**ASSIGNED TASK**
An exact repetition of the data is required; no picture should appear in it.

**SOURCE MATERIAL**

◆ ◆ ◆ ◆ ◆ ◆ ◆

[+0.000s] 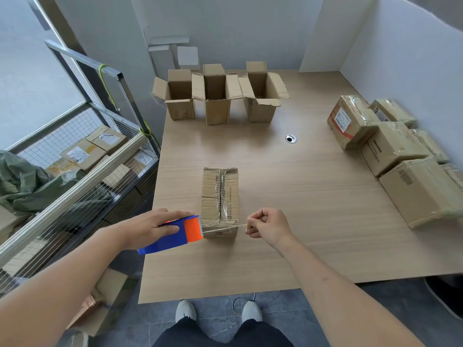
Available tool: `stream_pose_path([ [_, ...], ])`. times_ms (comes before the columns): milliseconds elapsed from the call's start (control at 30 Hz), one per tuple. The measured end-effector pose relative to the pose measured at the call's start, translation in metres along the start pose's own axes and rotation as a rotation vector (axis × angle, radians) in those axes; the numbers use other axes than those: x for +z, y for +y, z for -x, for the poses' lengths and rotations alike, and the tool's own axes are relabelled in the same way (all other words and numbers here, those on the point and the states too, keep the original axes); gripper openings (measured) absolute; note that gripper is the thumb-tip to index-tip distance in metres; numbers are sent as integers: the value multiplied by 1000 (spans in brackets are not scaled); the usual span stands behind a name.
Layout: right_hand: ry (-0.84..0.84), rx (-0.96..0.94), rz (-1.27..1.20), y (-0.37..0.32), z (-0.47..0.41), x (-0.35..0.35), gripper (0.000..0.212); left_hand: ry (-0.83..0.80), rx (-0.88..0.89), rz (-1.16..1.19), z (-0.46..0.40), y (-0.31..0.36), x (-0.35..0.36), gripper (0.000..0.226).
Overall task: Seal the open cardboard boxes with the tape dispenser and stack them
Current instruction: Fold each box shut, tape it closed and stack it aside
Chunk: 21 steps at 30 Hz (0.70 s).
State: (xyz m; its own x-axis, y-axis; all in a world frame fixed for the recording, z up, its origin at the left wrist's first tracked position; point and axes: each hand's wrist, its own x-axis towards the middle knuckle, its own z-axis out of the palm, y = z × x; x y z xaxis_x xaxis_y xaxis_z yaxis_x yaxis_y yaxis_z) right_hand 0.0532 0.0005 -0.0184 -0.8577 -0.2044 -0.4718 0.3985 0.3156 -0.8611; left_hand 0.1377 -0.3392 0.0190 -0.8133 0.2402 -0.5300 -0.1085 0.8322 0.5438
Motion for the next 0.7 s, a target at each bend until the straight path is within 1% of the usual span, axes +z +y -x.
stream_pose_path([
  [133,11,38,6,15,-12,11,6,-26,-43,-47,-12,-5,1,46],
  [200,17,44,3,23,-17,14,8,-36,-56,-76,-20,-7,3,46],
  [300,21,46,-20,33,-24,18,11,-13,-58,-119,-31,-10,6,46],
  [400,35,62,-69,41,-29,27,4,-4,-52,-158,-39,-11,5,48],
  [433,43,70,-67,43,-30,30,15,-10,-52,-161,-40,-11,4,49],
  [500,46,102,-4,50,-30,31,52,-22,-48,-157,-42,-12,2,49],
  [533,40,115,41,53,-28,31,61,-27,-45,-154,-43,-13,2,49],
  [567,35,104,73,54,-26,31,61,-30,-40,-154,-43,-14,2,49],
  [600,47,57,111,55,-24,32,55,-32,-37,-154,-44,-14,2,49],
  [633,87,-36,168,56,-22,33,46,-35,-34,-150,-44,-15,2,49],
  [667,148,-164,246,55,-21,36,40,-39,-32,-144,-44,-15,2,49],
  [700,197,-308,334,55,-22,39,38,-44,-30,-138,-45,-15,2,49],
])
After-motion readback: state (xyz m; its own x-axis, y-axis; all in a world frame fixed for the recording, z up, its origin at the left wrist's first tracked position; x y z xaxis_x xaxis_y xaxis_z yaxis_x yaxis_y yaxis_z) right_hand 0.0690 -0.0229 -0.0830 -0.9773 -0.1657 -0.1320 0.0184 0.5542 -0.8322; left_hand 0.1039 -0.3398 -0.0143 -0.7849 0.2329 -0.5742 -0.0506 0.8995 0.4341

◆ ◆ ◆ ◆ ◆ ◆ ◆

**RESULT BELOW**
[+0.000s] 
Available tool: `stream_pose_path([ [_, ...], ])`. times_ms (comes before the columns): milliseconds elapsed from the call's start (control at 30 Hz), one per tuple. The measured end-effector pose relative to the pose measured at the call's start, translation in metres along the start pose's own axes and rotation as a rotation vector (axis × angle, radians) in those axes; the numbers use other axes than those: x for +z, y for +y, z for -x, for the poses' lengths and rotations alike, and the tool's own axes are relabelled in the same way (all other words and numbers here, those on the point and the states too, keep the original axes); gripper openings (measured) absolute; note that gripper is the thumb-tip to index-tip distance in metres; numbers are sent as integers: the value multiplied by 1000 (spans in brackets are not scaled); the usual span stands behind a name.
Layout: right_hand: ry (-0.84..0.84), rx (-0.96..0.94), rz (-1.27..1.20), y (-0.37..0.32), z (-0.47..0.41), x (-0.35..0.35), gripper (0.000..0.212); left_hand: ry (-0.83..0.80), rx (-0.88..0.89), rz (-1.16..1.19), z (-0.46..0.40), y (-0.31..0.36), x (-0.35..0.36), gripper (0.000..0.226).
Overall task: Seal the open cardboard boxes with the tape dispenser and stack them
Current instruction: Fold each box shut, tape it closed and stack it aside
Chunk: 21 steps at 30 Hz (0.70 s).
State: (xyz m; its own x-axis, y-axis; all in a world frame fixed for the recording, z up, its origin at the left wrist's first tracked position; point and axes: each hand's wrist, its own x-axis towards the middle knuckle, its own z-axis out of the palm, y = z × x; x y z xaxis_x xaxis_y xaxis_z yaxis_x yaxis_y yaxis_z) right_hand 0.0532 0.0005 -0.0184 -0.8577 -0.2044 -0.4718 0.3985 0.3156 -0.8611; left_hand 0.1377 -0.3392 0.0190 -0.8133 0.2402 -0.5300 -0.1085 0.8322 0.5438
Motion for the next 0.7 s, a target at each bend until the straight path is within 1% of the usual span, axes +z +y -x.
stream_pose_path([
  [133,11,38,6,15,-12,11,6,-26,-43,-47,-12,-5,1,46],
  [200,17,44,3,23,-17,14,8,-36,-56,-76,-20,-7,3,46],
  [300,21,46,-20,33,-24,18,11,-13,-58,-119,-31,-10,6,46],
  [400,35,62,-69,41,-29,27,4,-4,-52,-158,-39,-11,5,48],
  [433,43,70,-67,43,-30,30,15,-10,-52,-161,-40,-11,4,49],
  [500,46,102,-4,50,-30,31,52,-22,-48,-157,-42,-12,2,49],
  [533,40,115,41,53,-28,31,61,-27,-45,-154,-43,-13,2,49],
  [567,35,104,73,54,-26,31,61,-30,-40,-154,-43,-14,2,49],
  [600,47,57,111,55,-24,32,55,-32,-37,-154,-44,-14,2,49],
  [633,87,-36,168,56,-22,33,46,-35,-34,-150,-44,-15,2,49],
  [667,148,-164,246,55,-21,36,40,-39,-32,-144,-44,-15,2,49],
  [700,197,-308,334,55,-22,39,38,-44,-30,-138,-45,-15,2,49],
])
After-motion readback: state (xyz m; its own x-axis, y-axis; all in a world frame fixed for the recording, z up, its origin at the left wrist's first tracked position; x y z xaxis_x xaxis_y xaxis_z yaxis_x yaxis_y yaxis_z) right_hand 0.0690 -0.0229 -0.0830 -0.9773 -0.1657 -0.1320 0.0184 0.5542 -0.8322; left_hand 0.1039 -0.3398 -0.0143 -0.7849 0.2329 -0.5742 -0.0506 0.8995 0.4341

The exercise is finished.